A B | F0 | F1 | F2 | F3 | F4 | F5 | F6 | F7 | F8 | F9 | F10 | F11 | F12 | F13 | F14 | F15
-----------------------------------------------------------------------------------------
0 0 | 0  | 0  | 0  | 0  | 0  | 0  | 0  | 0  | 1  | 1  | 1   | 1   | 1   | 1   | 1   | 1  
0 1 | 0  | 0  | 0  | 0  | 1  | 1  | 1  | 1  | 0  | 0  | 0   | 0   | 1   | 1   | 1   | 1  
1 0 | 0  | 0  | 1  | 1  | 0  | 0  | 1  | 1  | 0  | 0  | 1   | 1   | 0   | 0   | 1   | 1  
1 1 | 0  | 1  | 0  | 1  | 0  | 1  | 0  | 1  | 0  | 1  | 0   | 1   | 0   | 1   | 0   | 1   

The less than operator <, which normally isn't thought of as a logic operator like NOT, AND, or OR, is in fact one of these functions (F4) when applied to boolean values:

A B | A < B
-----------
0 0 | 0
0 1 | 1
1 0 | 0
1 1 | 0

Interestingly, we can simulate any of the 15 other functions using expressions that only contain the symbols ()<AB10. These expressions are read and evaluated just as they would be in many standard programming languages, e.g. parentheses must match and < must have arguments on either side of it.
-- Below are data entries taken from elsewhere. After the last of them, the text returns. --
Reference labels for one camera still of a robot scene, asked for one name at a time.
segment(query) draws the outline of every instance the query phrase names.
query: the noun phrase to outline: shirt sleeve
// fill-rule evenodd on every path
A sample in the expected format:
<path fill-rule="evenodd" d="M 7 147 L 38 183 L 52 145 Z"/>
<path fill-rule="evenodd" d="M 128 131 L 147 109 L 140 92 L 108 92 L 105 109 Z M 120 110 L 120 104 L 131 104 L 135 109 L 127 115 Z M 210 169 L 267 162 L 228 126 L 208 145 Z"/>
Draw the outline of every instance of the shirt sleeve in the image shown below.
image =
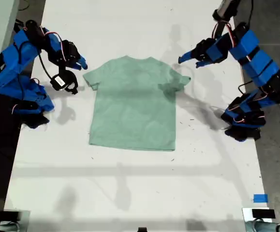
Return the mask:
<path fill-rule="evenodd" d="M 171 81 L 169 82 L 170 88 L 174 91 L 183 90 L 185 85 L 187 85 L 191 80 L 190 77 L 183 76 L 173 69 L 170 69 L 169 75 L 170 75 L 170 78 L 171 78 Z"/>
<path fill-rule="evenodd" d="M 98 85 L 110 75 L 110 68 L 111 60 L 103 64 L 101 67 L 84 74 L 83 77 L 93 90 L 97 90 Z"/>

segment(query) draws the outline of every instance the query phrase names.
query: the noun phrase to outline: gray floor
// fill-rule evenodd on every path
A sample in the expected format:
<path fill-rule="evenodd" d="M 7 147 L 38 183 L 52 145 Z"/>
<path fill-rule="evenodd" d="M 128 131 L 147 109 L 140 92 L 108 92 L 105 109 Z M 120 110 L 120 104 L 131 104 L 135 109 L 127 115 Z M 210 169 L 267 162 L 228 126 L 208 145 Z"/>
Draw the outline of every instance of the gray floor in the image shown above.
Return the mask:
<path fill-rule="evenodd" d="M 22 21 L 34 19 L 40 23 L 45 0 L 29 0 L 29 3 L 30 7 L 20 11 L 17 18 Z M 20 8 L 26 4 L 21 0 Z M 238 10 L 236 21 L 246 21 L 250 13 L 250 0 L 242 0 Z M 280 65 L 280 0 L 255 0 L 251 28 L 261 41 L 261 48 Z M 276 210 L 280 223 L 280 106 L 265 109 L 265 113 L 267 124 L 256 146 L 265 192 L 269 195 L 269 206 Z"/>

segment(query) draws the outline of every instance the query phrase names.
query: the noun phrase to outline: green t-shirt
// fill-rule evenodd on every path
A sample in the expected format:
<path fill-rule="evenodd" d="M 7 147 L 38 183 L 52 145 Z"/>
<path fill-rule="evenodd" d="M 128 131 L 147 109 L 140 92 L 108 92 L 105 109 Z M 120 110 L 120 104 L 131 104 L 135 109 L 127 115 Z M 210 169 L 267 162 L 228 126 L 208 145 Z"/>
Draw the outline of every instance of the green t-shirt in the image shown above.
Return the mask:
<path fill-rule="evenodd" d="M 152 57 L 113 59 L 84 74 L 97 90 L 89 144 L 175 150 L 175 92 L 190 81 Z"/>

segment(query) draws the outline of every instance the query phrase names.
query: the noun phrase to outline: blue tape
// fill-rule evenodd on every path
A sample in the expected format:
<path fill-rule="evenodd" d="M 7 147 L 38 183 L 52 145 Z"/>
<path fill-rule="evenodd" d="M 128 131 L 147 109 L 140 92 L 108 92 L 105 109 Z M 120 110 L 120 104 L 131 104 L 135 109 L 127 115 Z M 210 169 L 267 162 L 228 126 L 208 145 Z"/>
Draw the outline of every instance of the blue tape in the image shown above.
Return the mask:
<path fill-rule="evenodd" d="M 254 203 L 268 203 L 267 194 L 254 194 Z"/>

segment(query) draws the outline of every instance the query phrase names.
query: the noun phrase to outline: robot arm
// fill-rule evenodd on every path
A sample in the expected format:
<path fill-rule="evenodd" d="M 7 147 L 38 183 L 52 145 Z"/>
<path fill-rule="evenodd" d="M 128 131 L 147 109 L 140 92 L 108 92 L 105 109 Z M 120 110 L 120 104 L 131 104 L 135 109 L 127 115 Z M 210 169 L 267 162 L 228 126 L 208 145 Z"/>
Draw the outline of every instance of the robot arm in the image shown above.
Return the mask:
<path fill-rule="evenodd" d="M 62 41 L 58 34 L 38 26 L 29 20 L 22 30 L 15 25 L 14 42 L 0 53 L 0 94 L 14 98 L 12 113 L 21 114 L 23 123 L 31 128 L 49 122 L 43 116 L 44 111 L 51 111 L 54 105 L 44 86 L 33 78 L 21 75 L 25 67 L 39 56 L 41 64 L 50 78 L 55 90 L 65 89 L 77 93 L 77 79 L 66 67 L 80 70 L 87 69 L 85 59 L 78 53 L 72 42 Z M 48 59 L 59 67 L 59 73 L 51 77 L 44 67 L 40 53 L 48 53 Z"/>
<path fill-rule="evenodd" d="M 65 70 L 66 67 L 87 69 L 86 61 L 75 45 L 67 40 L 59 42 L 54 33 L 29 20 L 26 29 L 20 30 L 14 36 L 14 43 L 0 53 L 0 88 L 17 78 L 25 67 L 40 55 L 41 50 L 45 50 L 49 60 L 59 67 L 59 74 L 54 78 L 50 77 L 55 90 L 66 88 L 68 91 L 69 85 L 77 85 L 75 75 Z"/>
<path fill-rule="evenodd" d="M 228 56 L 228 52 L 238 61 L 241 67 L 251 77 L 257 89 L 250 93 L 242 93 L 225 110 L 221 118 L 229 123 L 230 128 L 225 133 L 238 141 L 247 138 L 260 138 L 259 128 L 264 126 L 265 115 L 262 108 L 280 103 L 280 68 L 259 47 L 259 40 L 250 30 L 248 23 L 240 23 L 234 30 L 229 20 L 237 13 L 240 0 L 224 0 L 213 17 L 217 25 L 212 37 L 202 40 L 192 51 L 179 57 L 182 63 L 189 59 L 198 60 L 196 67 L 220 63 Z M 229 33 L 221 35 L 227 26 Z"/>
Specifically, these expressions must comply with the following grammar (given in Backus-Naur form):

element ::= A | B | 1 | 0
expression ::= element<element | (expression)<element | element<(expression) | (expression)<(expression)

This means that useless paretheses and expressions of the form A<B<1 are not allowed.

So the expression A<B matches the function F4, and A<B<1 must be changed to (A<B)<1 or A<(B<1).

To prove that all of the 15 other functions can be turned into expressions, it suffices to form a set of expressions that is functionally complete, because then, by definition, they can be composed into expressions for any function.

One such set of expressions is x<1 (where x is A or B), which is ¬x, and (((B<A)<1)<A)<1, which is A → B. Negation (¬) and implication () are known to be functionally complete.

Challenge

Using the characters ()<AB10, write 16 expressions in the form described above that are equivalent to each of the 16 distinct boolean functions.

The goal is to make each of the expressions as short as possible. Your score is the sum of the number of characters in each of your 16 expressions. The lowest score wins. Tiebreaker goes to the earliest answer (provided they didn't edit their answer later with shorter expressions taken from someone else).

You do not technically need to write any real code for this contest but if you did write any programs to help you generate the expressions, you are highly encouraged to post them.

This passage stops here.